Solution: Optimizing and simulating mining operations
Engineers from Genoa built a model of two open-pit coal mines. Overall, the model considered:
- 8 concurring mining fronts operating simultaneously
- One loader per front
- 80 trucks with various capacity, speed, and failure profiles
- 10 different coal types (plys)
- One ROM (run-of-mine) pad, one crusher, and one tailing silo per mine.
Each mine has several mining fronts from which various coal types are retrieved. Retrieved coal is moved by trucks either to the crusher or the ROM pad next to it. Along with coal, mining extraction machines also retrieve waste that has to be transferred by truck to waste deposits.

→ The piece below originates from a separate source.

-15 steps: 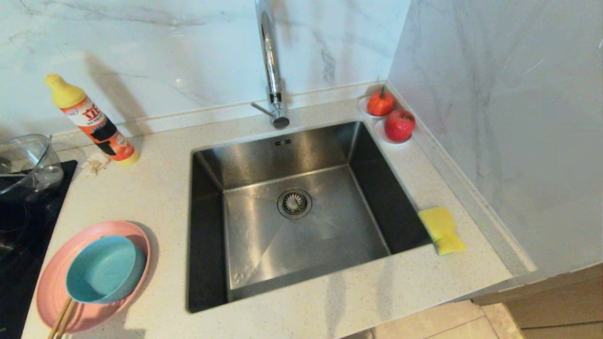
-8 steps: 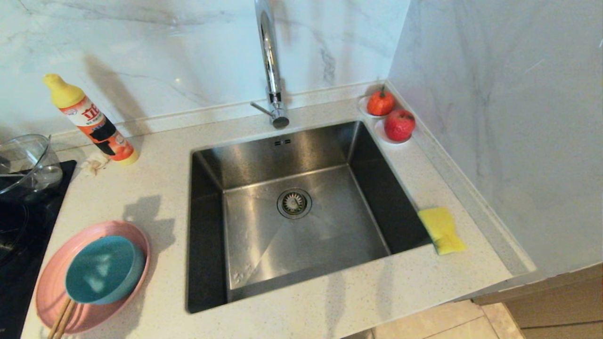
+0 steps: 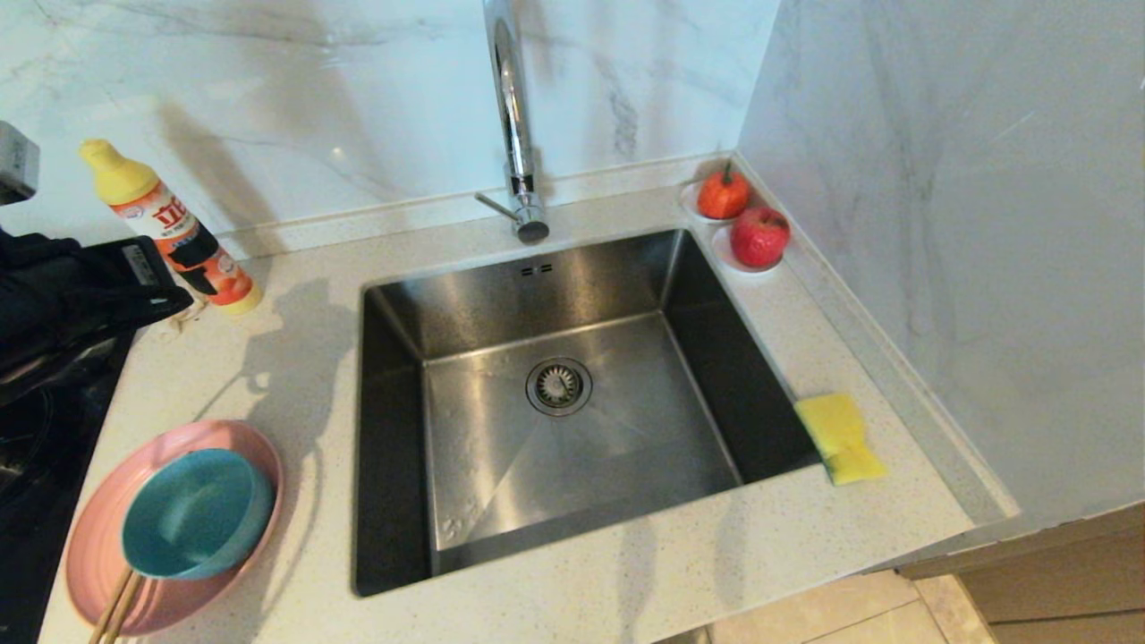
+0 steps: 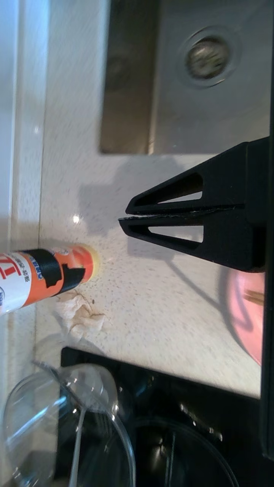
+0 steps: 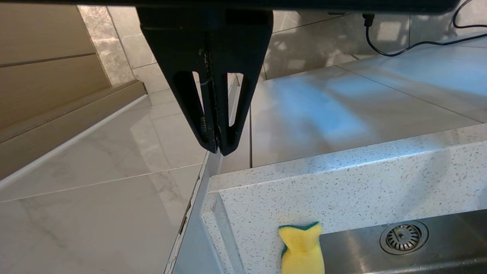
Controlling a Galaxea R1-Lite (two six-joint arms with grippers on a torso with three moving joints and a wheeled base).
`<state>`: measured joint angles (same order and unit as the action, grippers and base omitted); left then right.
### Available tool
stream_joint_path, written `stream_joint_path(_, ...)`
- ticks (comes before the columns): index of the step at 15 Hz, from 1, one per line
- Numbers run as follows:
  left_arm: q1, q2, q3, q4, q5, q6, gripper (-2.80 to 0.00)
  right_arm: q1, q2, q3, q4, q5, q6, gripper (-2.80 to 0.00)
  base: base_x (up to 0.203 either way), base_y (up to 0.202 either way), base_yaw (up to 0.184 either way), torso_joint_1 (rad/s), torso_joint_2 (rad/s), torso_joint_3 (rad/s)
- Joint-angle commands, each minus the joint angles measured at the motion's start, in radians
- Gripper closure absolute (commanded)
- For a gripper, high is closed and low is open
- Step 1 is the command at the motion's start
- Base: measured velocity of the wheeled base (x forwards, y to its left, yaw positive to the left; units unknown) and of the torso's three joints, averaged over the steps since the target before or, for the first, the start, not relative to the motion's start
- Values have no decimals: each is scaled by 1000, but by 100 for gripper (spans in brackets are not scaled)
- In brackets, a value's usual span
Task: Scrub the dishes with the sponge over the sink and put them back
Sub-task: Grab the dish soap
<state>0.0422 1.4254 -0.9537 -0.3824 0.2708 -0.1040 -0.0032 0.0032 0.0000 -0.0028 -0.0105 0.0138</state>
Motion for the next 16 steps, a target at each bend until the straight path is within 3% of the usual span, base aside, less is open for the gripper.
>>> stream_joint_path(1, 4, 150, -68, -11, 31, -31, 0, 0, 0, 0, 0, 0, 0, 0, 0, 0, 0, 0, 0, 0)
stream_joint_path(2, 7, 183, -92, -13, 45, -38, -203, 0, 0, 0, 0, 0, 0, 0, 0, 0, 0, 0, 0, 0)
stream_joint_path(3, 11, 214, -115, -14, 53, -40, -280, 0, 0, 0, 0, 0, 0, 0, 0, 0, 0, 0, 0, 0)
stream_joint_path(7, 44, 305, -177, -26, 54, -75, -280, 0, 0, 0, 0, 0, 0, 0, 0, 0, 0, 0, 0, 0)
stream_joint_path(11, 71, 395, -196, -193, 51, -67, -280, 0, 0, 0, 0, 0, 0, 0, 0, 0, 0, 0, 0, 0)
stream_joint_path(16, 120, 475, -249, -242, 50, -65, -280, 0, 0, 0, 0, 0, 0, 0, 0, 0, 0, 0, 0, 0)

Extracted coal passes through a crusher and then goes to plants where it is processed. The plants produce three types of products: thermal (steam) coal, metallurgical (met, coking) coal, and a subproduct called tailings. The tailings are moved to a silo by a conveyer and then to the tailings dam by a truck.
In the mining model, the engineers also considered the shift times of staff working on the site, as well as equipment failure and maintenance.

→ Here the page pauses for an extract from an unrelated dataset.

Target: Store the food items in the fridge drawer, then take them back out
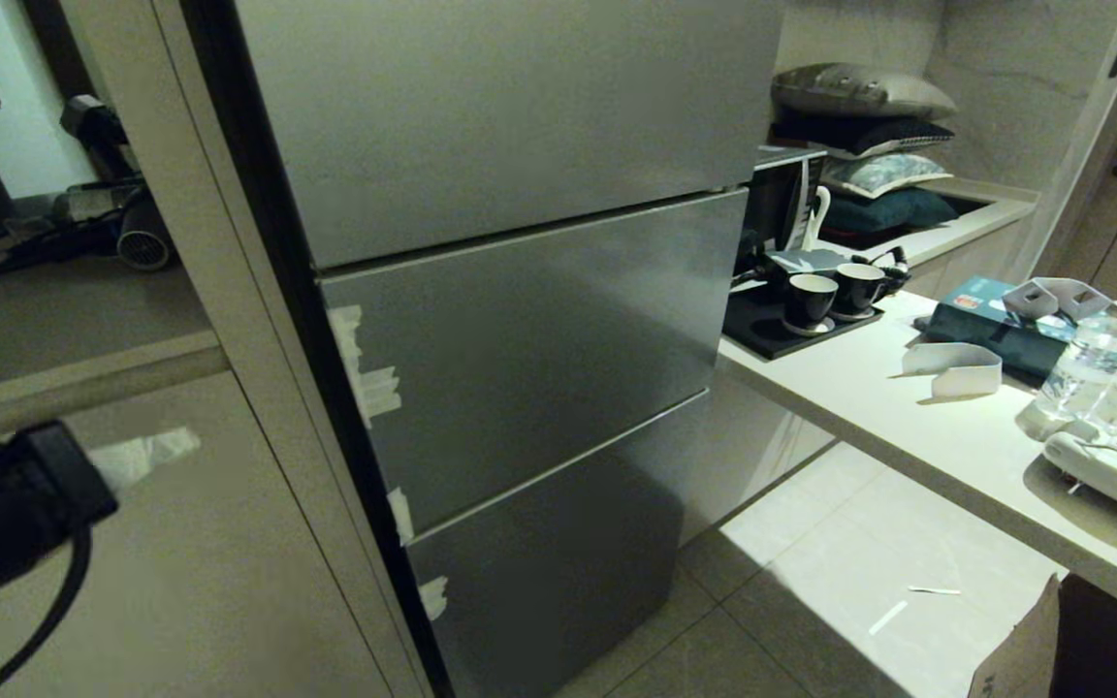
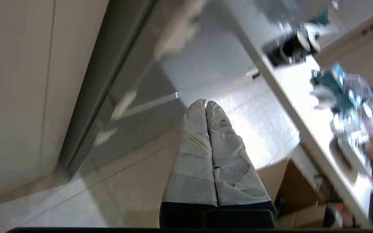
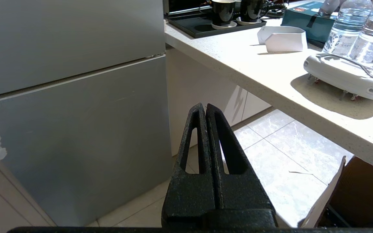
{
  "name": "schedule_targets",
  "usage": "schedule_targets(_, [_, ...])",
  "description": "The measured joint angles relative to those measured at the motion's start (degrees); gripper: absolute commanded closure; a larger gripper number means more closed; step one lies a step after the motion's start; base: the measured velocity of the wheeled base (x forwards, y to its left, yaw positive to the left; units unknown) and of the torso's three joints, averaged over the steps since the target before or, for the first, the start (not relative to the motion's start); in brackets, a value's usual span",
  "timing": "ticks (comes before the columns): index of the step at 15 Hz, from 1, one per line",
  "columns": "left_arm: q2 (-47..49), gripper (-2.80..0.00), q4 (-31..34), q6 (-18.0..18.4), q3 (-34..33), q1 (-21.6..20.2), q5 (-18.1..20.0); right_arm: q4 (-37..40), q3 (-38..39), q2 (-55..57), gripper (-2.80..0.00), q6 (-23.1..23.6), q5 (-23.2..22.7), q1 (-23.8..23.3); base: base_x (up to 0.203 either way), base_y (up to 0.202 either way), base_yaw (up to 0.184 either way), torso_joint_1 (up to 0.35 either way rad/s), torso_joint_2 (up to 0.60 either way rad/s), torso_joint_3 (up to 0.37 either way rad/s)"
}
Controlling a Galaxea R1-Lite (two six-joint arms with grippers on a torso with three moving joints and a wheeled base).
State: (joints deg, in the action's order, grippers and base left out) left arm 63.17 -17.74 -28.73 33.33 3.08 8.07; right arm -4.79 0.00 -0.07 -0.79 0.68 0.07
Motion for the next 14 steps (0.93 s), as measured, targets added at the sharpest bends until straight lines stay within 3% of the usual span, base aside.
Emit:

Why AnyLogic for mining optimization?
During the first stage of the project, Genoa built an optimization model with an external solver to maximize the transportation capacity in the mines. Then they used the optimization model’s outputs as inputs for the mining operations simulation model.
In AnyLogic, the engineers visualized the results provided by the optimizer using charts, diagrams, and timelines. In addition, the software also allowed the analysis of other key open-pit management metrics, including:
- Uncertainties like equipment failure (trucks, loading equipment, and crusher)
- Cycle times of trucks: travel time, queue before loading, loading time, queue before unloading and unloading time
- Utilization levels for the trucks, loading equipment, and crusher
- Crusher input rate (mine throughput)
- Operator shift and maintenance planning.
Thanks to AnyLogic’s capability to import external Java libraries, the team could import and use the data from their optimizer directly inside the simulation model.
Using the optimization results data, the engineers built a simulation of coal mining operations that showed how the mine’s processes could be improved. The team used discrete-event modeling as the main approach for modeling equipment and machinery movements. To simulate truck behavior in detail, they also used agent-based modeling and statecharts.
Genoa built a simulation model of coal mining operations in Moatize, Mozambique. Using an external optimizer, they determined the best truck fleet size and maximized the amount of coal that could be transported, while also considering the transportation of waste and tailing constraints.
Vale can now use the simulation model to assess different mining operations scenarios and visualize and compare results. They can also analyze the mine’s performance with different truck and equipment fleets and simulate shift and maintenance policies.
For further model improvement, the team considered modeling mines as a population in AnyLogic, which would help scale the model for other scenarios. Finally, to simulate the movement of the trucks in detail, they could use AnyLogic Road Library instead of schematically drawing the routes.
Genoa presented this case study at the AnyLogic Conference 2021.